## REQUIRED ACTION
In the entries that follow, the first line to write out is the one containing "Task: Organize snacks", and the last is the one containing "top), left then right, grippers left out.". Reproduce that stretch exactly, with nothing before or after it.

## DATA SUPPLIED
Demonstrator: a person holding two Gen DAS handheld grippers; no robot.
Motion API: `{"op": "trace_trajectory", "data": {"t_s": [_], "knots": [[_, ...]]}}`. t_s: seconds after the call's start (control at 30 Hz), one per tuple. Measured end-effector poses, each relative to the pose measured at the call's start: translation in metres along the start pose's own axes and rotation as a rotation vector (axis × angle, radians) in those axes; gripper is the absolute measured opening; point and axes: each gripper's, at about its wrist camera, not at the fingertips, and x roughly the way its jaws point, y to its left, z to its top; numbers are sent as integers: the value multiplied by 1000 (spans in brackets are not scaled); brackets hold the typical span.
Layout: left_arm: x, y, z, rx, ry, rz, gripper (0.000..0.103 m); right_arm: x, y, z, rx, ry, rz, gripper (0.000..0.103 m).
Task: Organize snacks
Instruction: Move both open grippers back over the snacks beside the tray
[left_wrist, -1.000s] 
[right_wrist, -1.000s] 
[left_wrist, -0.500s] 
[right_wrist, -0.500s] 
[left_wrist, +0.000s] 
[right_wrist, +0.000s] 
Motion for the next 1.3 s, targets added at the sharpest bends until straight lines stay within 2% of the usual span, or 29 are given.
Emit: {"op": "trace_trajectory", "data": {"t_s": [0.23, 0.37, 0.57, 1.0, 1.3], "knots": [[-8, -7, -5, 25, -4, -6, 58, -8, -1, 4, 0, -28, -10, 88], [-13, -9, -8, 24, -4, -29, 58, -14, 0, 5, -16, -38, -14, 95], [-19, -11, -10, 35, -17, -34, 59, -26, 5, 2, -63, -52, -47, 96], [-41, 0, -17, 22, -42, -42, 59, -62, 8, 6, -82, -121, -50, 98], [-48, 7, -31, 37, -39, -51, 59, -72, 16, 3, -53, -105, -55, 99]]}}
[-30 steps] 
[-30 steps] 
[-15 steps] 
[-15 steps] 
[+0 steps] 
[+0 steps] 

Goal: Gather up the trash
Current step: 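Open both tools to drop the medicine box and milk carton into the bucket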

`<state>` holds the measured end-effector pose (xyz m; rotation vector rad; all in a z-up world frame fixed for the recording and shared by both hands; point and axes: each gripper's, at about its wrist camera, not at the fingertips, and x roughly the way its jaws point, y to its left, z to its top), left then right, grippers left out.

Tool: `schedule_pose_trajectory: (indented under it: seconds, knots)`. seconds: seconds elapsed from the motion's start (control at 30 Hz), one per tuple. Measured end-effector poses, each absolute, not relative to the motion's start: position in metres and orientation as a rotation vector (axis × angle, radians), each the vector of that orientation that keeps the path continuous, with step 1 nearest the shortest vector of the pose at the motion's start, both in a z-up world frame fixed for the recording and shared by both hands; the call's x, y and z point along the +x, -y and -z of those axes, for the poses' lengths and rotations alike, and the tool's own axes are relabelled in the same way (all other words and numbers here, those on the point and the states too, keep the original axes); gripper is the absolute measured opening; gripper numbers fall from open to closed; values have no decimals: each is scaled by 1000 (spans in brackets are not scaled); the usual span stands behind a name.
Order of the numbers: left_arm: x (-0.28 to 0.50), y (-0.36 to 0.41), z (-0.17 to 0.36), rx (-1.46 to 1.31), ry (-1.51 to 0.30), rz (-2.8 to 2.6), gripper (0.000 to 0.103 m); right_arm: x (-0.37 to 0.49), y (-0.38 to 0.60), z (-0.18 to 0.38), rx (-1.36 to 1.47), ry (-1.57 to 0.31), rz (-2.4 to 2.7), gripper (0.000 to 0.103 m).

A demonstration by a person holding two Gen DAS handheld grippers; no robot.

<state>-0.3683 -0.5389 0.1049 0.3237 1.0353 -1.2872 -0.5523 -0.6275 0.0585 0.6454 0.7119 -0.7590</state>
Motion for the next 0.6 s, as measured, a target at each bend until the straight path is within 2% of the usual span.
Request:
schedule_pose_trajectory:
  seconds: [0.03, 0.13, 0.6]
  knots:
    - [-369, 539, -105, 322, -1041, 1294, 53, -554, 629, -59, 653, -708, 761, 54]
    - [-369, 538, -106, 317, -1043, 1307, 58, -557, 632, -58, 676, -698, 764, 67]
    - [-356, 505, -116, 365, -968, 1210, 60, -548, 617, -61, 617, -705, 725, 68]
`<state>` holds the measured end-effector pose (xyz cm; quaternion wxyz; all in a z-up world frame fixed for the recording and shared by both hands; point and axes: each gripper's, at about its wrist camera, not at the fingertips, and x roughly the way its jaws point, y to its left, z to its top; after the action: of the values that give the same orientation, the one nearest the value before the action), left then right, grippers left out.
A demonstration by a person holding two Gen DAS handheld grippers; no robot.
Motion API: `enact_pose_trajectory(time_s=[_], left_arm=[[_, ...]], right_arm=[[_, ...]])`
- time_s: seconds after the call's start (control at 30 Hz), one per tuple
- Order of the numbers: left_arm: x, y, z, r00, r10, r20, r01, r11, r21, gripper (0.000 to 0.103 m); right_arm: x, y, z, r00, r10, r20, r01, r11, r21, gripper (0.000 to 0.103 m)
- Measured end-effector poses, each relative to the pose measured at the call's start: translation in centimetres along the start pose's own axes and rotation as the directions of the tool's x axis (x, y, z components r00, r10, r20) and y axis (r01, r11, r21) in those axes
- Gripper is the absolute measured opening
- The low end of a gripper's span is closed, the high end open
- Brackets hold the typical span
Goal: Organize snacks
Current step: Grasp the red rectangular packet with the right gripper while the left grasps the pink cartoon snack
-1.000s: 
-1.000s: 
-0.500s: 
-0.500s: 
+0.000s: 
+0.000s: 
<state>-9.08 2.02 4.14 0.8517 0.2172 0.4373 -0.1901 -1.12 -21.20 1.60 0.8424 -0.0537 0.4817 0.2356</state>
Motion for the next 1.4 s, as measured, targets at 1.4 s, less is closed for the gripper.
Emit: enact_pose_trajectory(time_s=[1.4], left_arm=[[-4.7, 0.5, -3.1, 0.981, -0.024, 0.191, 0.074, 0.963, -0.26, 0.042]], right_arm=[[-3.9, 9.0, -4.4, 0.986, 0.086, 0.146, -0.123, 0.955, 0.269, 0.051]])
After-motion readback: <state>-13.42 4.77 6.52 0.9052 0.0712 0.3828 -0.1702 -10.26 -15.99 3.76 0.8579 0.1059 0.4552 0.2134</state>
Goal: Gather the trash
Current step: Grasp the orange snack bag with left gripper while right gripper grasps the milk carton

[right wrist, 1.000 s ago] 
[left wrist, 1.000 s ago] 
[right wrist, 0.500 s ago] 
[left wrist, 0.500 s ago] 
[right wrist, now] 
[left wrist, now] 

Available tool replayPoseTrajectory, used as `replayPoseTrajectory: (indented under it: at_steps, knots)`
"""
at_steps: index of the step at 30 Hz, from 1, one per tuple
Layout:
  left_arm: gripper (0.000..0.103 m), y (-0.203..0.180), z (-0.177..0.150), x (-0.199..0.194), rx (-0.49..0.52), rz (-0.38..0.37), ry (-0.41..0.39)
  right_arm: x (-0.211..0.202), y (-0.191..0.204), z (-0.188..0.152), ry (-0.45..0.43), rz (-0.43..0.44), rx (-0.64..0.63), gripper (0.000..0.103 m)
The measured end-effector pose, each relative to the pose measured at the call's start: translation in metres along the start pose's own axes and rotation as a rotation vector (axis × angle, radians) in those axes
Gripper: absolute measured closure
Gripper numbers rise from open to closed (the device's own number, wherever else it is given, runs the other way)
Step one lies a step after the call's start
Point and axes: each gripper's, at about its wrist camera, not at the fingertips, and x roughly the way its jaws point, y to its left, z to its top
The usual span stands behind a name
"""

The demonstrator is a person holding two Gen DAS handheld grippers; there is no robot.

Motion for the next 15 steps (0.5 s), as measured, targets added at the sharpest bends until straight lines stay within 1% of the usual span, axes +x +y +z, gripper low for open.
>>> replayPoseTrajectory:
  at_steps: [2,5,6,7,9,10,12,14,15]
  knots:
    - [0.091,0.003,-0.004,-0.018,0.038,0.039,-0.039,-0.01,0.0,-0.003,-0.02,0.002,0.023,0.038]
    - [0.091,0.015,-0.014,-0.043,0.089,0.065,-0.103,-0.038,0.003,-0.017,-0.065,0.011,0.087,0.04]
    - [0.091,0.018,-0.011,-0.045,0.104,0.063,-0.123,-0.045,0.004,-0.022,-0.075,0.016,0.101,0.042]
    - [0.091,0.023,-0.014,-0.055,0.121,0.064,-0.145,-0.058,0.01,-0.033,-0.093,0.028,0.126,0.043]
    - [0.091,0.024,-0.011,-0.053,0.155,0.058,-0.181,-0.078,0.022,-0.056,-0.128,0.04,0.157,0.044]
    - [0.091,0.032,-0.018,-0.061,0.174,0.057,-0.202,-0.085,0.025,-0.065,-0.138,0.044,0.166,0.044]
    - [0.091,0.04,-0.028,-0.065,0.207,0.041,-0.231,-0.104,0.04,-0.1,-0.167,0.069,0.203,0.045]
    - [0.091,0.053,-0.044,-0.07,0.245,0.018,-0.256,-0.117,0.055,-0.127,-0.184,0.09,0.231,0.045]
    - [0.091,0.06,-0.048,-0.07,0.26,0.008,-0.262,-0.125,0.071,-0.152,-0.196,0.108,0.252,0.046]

## RESPONSE TO THE TASK
Task: Organize snacks
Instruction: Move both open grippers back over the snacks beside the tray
[left_wrist, -1.000s] 
[right_wrist, -1.000s] 
[left_wrist, -0.500s] 
[right_wrist, -0.500s] 
[left_wrist, +0.000s] 
[right_wrist, +0.000s] 
Motion for the next 1.3 s, targets added at the sharpest bends until straight lines stay within 2% of the usual span, or 29 are given.
Emit: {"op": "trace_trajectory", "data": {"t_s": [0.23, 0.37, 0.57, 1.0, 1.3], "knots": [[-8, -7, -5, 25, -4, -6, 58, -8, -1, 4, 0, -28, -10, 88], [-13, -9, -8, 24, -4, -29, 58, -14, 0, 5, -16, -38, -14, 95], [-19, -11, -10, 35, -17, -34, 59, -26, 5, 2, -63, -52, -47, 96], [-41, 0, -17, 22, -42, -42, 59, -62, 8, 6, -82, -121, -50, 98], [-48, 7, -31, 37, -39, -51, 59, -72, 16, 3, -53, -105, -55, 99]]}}
[-30 steps] 
[-30 steps] 
[-15 steps] 
[-15 steps] 
[+0 steps] 
[+0 steps] 

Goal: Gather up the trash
Current step: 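Open both tools to drop the medicine box and milk carton into the bucket
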
`<state>` holds the measured end-effector pose (xyz m; rotation vector rad; all in a z-up world frame fixed for the recording and shared by both hands; point and axes: each gripper's, at about its wrist camera, not at the fingertips, and x roughly the way its jaws point, y to its left, z to its top), left then right, grippers left out.

No additional output will be produced.